(PROBLEM): All the data below goes into the copy word for word, but the pictures don't.

(SUPPLIED INFORMATION):
┏━━
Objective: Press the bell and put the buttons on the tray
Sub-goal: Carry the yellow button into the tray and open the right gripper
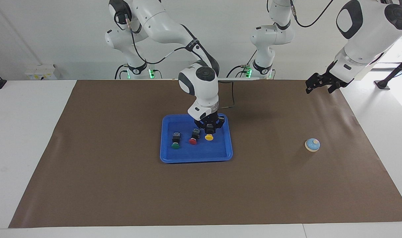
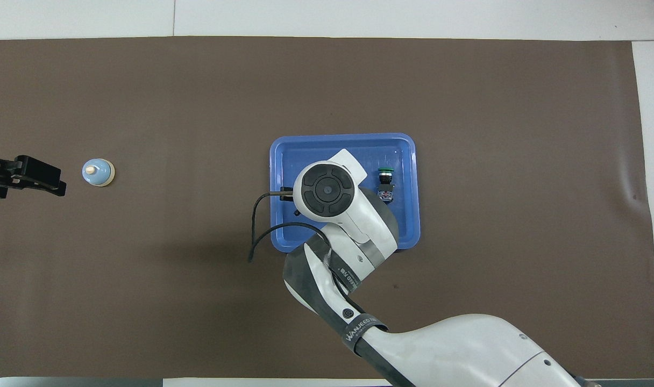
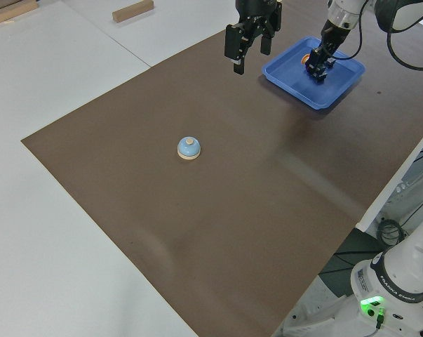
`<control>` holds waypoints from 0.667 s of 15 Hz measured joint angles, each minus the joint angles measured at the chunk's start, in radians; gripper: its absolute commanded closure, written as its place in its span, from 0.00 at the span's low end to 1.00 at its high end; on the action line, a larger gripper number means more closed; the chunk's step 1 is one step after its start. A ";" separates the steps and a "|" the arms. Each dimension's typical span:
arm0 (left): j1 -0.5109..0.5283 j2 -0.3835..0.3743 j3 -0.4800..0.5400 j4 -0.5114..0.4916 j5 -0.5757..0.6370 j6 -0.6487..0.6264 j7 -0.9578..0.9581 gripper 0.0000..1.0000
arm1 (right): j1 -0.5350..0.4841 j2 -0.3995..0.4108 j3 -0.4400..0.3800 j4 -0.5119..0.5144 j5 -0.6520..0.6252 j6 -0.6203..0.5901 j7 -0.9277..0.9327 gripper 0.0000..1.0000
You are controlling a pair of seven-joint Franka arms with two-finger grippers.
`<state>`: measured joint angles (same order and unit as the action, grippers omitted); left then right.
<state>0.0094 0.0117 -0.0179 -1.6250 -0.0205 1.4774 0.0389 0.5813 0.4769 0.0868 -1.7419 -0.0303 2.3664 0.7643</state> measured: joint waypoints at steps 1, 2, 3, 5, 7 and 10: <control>0.000 0.000 0.000 0.000 0.000 0.000 0.000 0.00 | 0.000 0.012 -0.004 -0.002 0.000 0.019 0.000 1.00; 0.000 0.000 0.000 0.000 0.000 0.000 0.000 0.00 | -0.001 0.018 -0.006 -0.004 0.000 0.030 0.000 1.00; 0.000 0.000 0.000 0.000 0.000 0.000 0.000 0.00 | -0.001 0.020 -0.007 -0.007 0.000 0.033 0.000 1.00; 0.000 0.000 0.000 0.000 0.000 0.000 0.000 0.00 | 0.000 0.019 -0.006 -0.008 0.001 0.033 0.034 0.01; 0.000 0.000 0.000 0.000 0.000 0.000 0.000 0.00 | 0.002 0.019 -0.004 -0.008 0.001 0.033 0.083 0.00; 0.000 0.000 0.000 0.000 0.000 0.000 0.000 0.00 | 0.009 0.015 -0.003 0.006 0.007 0.010 0.167 0.00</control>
<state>0.0094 0.0117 -0.0178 -1.6250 -0.0205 1.4774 0.0389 0.5906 0.4920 0.0841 -1.7357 -0.0232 2.3769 0.9316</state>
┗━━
(ANSWER TO THE EXERCISE):
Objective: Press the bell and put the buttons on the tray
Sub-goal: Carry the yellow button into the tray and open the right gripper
`<control>` holds waypoints from 0.667 s of 15 Hz measured joint angles, each minus the joint angles measured at the chunk's start, in radians; gripper: its absolute commanded closure, written as its place in its span, from 0.00 at the span's low end to 1.00 at its high end; on the action line, a larger gripper number means more closed; the chunk's step 1 is one step after its start. A ";" separates the steps and a "|" the arms. Each dimension's typical span:
arm0 (left): j1 -0.5109..0.5283 j2 -0.3835..0.3743 j3 -0.4800..0.5400 j4 -0.5114..0.4916 j5 -0.5757..0.6370 j6 -0.6487..0.6264 j7 -0.9578..0.9581 gripper 0.0000..1.0000
arm1 (right): j1 -0.5350..0.4841 j2 -0.3995..0.4108 j3 -0.4400..0.3800 j4 -0.5119..0.5144 j5 -0.6520..0.6252 j6 -0.6203..0.5901 j7 -0.9277..0.9327 gripper 0.0000..1.0000
You are controlling a pair of seven-joint Franka arms with two-finger grippers.
`<state>`: measured joint angles (same order and unit as the action, grippers omitted); left then right.
<state>0.0094 0.0117 -0.0179 -1.6250 -0.0205 1.4774 0.0389 0.5813 0.4769 0.0868 -1.7419 -0.0303 2.3664 0.7643</state> measured: joint waypoints at steps 1, 2, 3, 5, 7 and 10: <control>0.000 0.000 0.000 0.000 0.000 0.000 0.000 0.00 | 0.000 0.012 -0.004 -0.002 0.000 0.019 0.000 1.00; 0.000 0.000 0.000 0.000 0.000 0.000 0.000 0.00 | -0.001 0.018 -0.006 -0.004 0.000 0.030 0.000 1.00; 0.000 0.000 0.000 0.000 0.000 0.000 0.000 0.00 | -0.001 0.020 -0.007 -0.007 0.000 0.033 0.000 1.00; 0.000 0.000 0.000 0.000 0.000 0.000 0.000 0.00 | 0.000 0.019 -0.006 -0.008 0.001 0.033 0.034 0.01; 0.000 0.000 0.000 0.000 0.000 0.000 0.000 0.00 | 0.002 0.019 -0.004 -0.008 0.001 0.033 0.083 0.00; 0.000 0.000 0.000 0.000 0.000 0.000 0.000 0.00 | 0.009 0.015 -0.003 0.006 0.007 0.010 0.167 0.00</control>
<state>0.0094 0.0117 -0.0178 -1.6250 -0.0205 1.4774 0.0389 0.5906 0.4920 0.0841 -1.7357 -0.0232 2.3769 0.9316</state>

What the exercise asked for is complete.